You should start by emptying all wardrobes and drawers, making sure they’re clear of debris, and then wipe them down. Take care of furnishing, upholstery, and flooring beneath along with curtains, shelves, and windows.
5. Hallway and Staircases
Staircases and hallways shouldn’t be neglected. It is most likely the first place your landlord/agency will see when checking out the place, so you want to give a good impression!
Make sure to clean the floor and any shelving units or cabinets, and check the walls for marks and fingerprints, don’t forget the mirror if you have one!
You should leave your garden the same as the house, in the exact condition you found it when you moved in. So, if needed, sweep up leaves, maintain the flower beds and mow the lawns, and make sure there’s no trash around.
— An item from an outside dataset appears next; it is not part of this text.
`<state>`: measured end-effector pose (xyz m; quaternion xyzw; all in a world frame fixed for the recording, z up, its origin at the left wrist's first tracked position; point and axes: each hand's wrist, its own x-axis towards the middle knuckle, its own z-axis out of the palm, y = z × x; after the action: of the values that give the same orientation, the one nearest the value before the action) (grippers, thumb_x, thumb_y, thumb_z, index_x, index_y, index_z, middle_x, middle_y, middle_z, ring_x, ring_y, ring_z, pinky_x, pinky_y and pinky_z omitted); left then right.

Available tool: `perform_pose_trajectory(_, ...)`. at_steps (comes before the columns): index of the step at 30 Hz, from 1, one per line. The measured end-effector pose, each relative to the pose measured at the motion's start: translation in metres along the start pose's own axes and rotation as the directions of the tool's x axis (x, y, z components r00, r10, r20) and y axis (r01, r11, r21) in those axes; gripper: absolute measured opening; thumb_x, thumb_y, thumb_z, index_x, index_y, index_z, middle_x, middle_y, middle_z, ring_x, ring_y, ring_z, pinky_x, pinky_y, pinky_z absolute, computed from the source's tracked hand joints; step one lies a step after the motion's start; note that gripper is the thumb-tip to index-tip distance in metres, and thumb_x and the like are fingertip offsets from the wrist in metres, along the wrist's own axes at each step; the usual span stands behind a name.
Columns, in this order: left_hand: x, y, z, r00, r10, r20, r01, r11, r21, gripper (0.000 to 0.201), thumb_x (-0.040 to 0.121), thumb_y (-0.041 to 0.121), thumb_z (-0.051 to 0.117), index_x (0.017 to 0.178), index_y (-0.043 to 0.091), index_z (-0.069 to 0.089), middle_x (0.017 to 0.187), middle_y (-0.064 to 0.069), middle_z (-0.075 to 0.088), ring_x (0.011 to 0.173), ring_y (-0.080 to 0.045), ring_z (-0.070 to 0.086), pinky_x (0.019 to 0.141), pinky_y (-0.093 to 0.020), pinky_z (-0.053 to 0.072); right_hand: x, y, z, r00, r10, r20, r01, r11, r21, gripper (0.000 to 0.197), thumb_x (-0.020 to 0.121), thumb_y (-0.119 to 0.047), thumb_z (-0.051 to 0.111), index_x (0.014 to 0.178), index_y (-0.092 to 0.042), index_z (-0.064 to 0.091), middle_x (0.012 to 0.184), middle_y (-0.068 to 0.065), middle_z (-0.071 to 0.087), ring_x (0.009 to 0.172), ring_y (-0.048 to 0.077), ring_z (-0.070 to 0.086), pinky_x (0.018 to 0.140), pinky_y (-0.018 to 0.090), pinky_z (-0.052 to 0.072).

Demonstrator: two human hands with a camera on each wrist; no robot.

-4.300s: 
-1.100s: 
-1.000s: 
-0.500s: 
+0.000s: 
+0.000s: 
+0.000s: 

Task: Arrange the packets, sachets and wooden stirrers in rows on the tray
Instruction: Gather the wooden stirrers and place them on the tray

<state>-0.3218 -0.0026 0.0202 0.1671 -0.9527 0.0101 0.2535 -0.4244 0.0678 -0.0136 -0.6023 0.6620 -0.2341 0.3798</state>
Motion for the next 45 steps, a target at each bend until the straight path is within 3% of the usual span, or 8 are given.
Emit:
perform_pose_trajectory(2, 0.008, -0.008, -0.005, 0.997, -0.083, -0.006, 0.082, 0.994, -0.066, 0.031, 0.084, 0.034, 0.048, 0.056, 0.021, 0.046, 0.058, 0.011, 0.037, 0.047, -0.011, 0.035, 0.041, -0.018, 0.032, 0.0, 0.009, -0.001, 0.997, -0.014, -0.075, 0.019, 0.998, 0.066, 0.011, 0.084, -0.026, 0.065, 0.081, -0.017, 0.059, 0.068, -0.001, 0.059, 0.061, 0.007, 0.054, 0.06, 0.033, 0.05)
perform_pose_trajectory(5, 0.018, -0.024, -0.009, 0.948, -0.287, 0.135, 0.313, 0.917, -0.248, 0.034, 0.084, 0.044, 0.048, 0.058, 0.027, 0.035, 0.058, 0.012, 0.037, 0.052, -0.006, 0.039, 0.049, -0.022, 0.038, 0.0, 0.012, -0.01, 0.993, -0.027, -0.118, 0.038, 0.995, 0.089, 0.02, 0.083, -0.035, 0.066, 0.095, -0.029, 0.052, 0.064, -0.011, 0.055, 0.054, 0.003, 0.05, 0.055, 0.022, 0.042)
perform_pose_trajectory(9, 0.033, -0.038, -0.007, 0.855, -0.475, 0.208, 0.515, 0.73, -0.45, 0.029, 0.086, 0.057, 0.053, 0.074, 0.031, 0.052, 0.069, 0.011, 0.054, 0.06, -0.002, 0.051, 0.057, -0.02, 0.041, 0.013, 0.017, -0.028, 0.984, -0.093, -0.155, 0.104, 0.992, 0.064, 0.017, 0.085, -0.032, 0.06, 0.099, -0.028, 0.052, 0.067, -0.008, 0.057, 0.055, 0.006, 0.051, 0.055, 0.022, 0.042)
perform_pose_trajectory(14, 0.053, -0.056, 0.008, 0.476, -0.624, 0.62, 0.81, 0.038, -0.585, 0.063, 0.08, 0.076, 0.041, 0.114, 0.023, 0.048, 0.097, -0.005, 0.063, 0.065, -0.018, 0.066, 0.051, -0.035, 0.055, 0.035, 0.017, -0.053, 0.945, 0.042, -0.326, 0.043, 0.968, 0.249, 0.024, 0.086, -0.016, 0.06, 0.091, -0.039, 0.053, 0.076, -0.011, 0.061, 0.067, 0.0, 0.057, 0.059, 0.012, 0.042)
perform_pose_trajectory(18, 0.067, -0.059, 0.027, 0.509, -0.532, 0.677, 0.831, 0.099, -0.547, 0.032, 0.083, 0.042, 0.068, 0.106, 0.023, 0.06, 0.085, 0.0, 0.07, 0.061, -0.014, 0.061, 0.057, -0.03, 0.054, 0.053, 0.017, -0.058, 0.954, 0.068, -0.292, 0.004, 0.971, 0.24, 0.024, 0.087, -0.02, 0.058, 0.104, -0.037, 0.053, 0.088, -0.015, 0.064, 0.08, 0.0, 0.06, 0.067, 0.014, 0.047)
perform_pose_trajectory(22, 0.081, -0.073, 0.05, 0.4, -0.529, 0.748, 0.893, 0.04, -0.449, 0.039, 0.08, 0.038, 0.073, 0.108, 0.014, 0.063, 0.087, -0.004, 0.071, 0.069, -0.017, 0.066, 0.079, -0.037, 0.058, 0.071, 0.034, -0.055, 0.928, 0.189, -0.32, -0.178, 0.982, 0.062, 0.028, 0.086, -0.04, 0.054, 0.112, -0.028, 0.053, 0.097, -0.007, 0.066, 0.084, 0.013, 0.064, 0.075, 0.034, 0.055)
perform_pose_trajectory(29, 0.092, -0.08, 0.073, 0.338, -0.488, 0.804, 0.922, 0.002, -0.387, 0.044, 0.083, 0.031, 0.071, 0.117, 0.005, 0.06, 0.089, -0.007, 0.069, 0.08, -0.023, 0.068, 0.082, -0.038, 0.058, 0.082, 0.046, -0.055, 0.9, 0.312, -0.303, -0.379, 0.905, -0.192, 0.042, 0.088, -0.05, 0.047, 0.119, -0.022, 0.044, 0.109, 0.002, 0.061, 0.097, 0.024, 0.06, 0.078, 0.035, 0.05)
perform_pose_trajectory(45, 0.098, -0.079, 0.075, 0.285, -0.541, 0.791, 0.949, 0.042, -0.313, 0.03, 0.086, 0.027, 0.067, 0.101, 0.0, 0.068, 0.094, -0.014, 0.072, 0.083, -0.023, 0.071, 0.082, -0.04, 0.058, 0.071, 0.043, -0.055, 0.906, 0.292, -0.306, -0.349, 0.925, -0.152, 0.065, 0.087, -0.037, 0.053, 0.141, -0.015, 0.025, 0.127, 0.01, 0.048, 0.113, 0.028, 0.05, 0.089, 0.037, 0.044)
How Thorough Should You Be When Cleaning?
Give yourself enough time
It is generally recommended that you start cleaning the house after moving out, as it will be easier to clean without having all of your belongings around.
However, you should give yourself at least a week to clean the entire property, because deep cleaning a house is more complicated than doing daily domestic chores, and cleaning all of it can take up to a week, cleaning three to four hours a day.
Go through inventory
When moving into a new rental home, you should always have an inventory or check-in report, in order to document the exact conditions you found the house, and what was in there, so that when you move out, you can just make a list of chores based on your inventory and tick the boxes as you go.
According to Housekeep, tenants should make sure that the inventory accurately reflects the level of cleanliness when they move in. They said: “If the carpets were only vacuumed, make sure the inventory says that.”